▶ _Work item_: Return only the number of lines in the material below holding the string "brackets".

^^^^^^^^^^^^^^^^

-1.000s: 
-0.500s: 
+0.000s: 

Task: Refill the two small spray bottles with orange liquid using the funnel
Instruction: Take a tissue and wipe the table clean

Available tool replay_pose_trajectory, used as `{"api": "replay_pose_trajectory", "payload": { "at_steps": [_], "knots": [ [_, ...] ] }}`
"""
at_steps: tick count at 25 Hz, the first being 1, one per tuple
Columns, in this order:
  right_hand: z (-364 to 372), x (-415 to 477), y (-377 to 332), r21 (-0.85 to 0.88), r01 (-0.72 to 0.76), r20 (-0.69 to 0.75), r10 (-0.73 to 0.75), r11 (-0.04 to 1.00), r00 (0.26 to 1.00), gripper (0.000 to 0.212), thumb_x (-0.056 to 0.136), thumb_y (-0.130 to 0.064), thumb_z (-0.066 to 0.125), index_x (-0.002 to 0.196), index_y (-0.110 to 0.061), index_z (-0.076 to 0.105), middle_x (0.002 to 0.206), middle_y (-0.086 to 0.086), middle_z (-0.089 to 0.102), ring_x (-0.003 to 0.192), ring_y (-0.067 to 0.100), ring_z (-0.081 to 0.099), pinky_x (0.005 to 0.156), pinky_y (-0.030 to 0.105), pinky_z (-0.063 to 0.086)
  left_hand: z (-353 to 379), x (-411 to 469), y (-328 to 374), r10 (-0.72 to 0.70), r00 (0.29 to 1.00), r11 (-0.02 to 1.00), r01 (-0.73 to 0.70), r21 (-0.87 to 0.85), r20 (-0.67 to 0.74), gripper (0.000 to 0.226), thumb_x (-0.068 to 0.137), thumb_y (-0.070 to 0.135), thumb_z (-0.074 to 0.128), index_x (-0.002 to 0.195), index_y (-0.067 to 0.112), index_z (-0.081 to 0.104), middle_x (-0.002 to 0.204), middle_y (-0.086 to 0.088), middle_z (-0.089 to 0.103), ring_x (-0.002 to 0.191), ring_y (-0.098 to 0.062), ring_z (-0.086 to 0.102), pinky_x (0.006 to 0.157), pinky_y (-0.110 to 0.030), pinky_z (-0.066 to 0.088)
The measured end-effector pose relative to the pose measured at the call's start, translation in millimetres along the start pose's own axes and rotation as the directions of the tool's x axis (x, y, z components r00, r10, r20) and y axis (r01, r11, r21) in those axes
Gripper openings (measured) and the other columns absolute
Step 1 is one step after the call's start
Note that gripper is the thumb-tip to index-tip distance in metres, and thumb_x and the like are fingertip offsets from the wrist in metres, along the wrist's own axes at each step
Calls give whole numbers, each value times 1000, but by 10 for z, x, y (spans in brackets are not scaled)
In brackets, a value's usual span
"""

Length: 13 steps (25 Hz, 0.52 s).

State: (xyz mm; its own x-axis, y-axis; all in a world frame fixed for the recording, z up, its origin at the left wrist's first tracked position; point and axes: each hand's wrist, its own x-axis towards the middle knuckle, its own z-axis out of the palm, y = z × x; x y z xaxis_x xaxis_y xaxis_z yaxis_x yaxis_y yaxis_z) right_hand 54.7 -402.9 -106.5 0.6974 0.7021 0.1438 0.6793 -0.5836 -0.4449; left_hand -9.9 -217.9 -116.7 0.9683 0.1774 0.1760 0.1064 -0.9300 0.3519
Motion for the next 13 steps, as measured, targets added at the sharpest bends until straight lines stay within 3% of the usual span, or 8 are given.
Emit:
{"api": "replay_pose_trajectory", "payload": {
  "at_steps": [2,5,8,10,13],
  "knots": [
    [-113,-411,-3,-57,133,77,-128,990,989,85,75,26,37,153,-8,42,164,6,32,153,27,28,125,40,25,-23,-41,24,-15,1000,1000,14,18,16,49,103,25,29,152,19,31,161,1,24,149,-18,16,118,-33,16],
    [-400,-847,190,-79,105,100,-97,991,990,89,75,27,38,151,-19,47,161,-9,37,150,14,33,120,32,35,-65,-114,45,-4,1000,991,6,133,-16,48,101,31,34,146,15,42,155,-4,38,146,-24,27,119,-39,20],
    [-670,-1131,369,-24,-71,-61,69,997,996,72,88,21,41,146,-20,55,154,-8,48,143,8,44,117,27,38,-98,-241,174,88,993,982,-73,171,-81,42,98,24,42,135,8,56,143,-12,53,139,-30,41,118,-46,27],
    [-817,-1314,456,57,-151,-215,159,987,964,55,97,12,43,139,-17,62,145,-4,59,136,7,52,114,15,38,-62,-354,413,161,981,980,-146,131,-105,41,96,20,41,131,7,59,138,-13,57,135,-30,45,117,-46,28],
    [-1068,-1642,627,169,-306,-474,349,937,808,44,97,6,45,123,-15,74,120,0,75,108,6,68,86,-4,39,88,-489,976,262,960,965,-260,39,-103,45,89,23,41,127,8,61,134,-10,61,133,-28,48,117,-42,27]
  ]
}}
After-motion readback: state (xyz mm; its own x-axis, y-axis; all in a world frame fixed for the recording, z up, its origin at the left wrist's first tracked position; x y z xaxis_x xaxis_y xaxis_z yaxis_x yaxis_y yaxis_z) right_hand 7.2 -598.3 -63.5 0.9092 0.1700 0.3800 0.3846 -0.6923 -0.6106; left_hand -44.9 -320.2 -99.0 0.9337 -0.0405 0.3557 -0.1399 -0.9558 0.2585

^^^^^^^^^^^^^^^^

▶ _Answer_: 2